◆ Work required
Set down exactly the lines below, starting at the one that contains "(121, 111): 89, 4, -265" and ending at the one that contains "Here spatial facts", with both of those lines included and nothing else.
┏━━
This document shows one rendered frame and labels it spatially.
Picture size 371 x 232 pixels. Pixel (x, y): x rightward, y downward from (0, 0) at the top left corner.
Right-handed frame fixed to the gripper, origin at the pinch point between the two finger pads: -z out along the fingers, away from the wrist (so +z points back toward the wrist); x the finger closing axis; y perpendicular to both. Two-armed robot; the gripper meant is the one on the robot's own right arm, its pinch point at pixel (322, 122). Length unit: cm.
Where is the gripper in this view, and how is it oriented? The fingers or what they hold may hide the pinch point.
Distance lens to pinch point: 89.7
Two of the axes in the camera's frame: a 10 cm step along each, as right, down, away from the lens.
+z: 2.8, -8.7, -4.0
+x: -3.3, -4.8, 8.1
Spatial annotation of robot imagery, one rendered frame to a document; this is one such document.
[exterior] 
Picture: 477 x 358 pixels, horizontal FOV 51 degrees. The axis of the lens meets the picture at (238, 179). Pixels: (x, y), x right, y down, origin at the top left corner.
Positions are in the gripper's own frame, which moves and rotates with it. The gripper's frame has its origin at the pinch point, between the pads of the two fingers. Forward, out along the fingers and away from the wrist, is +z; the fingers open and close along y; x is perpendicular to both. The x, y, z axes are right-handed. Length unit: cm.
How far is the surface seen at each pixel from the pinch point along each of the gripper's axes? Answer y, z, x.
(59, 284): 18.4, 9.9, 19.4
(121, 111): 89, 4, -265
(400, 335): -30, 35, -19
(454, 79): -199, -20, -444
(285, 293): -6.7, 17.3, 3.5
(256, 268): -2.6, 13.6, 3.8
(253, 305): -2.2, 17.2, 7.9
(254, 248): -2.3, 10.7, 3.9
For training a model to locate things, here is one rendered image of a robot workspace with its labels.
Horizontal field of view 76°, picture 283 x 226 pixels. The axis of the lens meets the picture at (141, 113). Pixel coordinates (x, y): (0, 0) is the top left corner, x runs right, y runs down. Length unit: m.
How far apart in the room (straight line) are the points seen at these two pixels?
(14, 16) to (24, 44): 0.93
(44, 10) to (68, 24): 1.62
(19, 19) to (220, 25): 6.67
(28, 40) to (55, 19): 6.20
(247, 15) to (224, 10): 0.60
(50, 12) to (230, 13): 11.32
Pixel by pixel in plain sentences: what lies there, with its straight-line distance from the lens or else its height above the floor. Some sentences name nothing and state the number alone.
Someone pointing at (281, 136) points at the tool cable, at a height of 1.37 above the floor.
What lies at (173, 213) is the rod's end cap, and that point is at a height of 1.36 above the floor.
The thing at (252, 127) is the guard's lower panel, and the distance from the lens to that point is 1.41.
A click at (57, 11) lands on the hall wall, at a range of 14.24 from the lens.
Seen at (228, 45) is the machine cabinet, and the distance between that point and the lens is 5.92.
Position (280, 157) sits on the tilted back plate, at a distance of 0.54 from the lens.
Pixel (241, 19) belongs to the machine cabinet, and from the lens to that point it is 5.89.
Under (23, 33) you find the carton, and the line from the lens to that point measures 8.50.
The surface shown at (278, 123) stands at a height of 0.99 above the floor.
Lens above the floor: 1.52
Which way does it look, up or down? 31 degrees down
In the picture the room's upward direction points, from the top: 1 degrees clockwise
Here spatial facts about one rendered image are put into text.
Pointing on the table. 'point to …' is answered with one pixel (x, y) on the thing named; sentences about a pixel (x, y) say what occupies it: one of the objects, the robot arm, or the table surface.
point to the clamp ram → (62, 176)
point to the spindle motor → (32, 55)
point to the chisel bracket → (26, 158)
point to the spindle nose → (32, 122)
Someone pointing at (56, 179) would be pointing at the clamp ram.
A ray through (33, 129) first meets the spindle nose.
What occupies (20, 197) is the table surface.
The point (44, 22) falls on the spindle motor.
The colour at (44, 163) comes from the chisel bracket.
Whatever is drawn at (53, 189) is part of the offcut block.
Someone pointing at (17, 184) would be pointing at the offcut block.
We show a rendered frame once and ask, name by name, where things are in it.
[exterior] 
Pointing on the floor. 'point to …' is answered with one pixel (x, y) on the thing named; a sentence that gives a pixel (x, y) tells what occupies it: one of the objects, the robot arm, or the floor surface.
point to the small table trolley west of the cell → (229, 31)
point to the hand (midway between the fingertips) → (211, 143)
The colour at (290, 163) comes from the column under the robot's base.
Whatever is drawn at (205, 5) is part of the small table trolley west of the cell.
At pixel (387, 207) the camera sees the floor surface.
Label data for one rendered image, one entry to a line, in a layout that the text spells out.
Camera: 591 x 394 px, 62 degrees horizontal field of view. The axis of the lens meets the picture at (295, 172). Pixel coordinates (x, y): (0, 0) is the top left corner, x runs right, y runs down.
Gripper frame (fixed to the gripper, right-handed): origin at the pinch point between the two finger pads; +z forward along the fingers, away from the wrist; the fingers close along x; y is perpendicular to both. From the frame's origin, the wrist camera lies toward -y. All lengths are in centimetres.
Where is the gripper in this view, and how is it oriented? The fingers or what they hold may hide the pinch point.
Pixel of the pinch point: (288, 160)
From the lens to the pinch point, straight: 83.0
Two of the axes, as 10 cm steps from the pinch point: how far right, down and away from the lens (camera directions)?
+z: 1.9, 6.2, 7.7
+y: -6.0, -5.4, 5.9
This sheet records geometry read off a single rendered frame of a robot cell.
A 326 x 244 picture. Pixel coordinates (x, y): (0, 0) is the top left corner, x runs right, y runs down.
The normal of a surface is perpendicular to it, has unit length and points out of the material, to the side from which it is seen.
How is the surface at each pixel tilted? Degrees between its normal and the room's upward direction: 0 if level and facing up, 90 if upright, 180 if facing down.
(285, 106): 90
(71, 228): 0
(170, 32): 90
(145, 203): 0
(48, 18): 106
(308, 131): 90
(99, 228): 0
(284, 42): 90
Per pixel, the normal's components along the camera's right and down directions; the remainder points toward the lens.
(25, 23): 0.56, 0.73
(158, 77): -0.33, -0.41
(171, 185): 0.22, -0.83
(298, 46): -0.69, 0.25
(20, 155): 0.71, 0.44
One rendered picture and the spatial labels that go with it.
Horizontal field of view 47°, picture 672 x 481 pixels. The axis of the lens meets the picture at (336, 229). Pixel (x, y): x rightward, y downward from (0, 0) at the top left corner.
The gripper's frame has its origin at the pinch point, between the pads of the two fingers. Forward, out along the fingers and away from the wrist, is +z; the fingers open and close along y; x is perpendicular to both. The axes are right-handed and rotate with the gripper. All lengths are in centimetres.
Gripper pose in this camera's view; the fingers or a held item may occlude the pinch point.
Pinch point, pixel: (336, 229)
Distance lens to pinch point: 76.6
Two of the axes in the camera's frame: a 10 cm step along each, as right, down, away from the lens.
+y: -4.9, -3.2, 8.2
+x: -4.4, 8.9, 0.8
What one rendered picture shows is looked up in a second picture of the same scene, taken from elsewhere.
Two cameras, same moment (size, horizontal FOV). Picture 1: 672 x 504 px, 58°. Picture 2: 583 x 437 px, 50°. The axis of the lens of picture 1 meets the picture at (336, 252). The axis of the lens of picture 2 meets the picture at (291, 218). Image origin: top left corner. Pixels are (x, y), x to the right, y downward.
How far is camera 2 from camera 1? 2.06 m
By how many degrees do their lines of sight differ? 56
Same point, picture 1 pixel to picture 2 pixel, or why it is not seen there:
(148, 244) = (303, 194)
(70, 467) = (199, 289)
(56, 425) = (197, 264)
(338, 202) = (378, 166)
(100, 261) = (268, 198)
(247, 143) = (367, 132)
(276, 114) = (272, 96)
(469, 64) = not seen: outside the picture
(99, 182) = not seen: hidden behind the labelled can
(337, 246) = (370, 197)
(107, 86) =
┗━━
◆ Solution to this problem
(121, 111): 89, 4, -265
(400, 335): -30, 35, -19
(454, 79): -199, -20, -444
(285, 293): -6.7, 17.3, 3.5
(256, 268): -2.6, 13.6, 3.8
(253, 305): -2.2, 17.2, 7.9
(254, 248): -2.3, 10.7, 3.9
For training a model to locate things, here is one rendered image of a robot workspace with its labels.
Horizontal field of view 76°, picture 283 x 226 pixels. The axis of the lens meets the picture at (141, 113). Pixel coordinates (x, y): (0, 0) is the top left corner, x runs right, y runs down. Length unit: m.
How far apart in the room (straight line) are the points seen at these two pixels?
(14, 16) to (24, 44): 0.93
(44, 10) to (68, 24): 1.62
(19, 19) to (220, 25): 6.67
(28, 40) to (55, 19): 6.20
(247, 15) to (224, 10): 0.60
(50, 12) to (230, 13): 11.32
Pixel by pixel in plain sentences: what lies there, with its straight-line distance from the lens or else its height above the floor. Some sentences name nothing and state the number alone.
Someone pointing at (281, 136) points at the tool cable, at a height of 1.37 above the floor.
What lies at (173, 213) is the rod's end cap, and that point is at a height of 1.36 above the floor.
The thing at (252, 127) is the guard's lower panel, and the distance from the lens to that point is 1.41.
A click at (57, 11) lands on the hall wall, at a range of 14.24 from the lens.
Seen at (228, 45) is the machine cabinet, and the distance between that point and the lens is 5.92.
Position (280, 157) sits on the tilted back plate, at a distance of 0.54 from the lens.
Pixel (241, 19) belongs to the machine cabinet, and from the lens to that point it is 5.89.
Under (23, 33) you find the carton, and the line from the lens to that point measures 8.50.
The surface shown at (278, 123) stands at a height of 0.99 above the floor.
Lens above the floor: 1.52
Which way does it look, up or down? 31 degrees down
In the picture the room's upward direction points, from the top: 1 degrees clockwise
Here spatial facts about one rendered image are put into text.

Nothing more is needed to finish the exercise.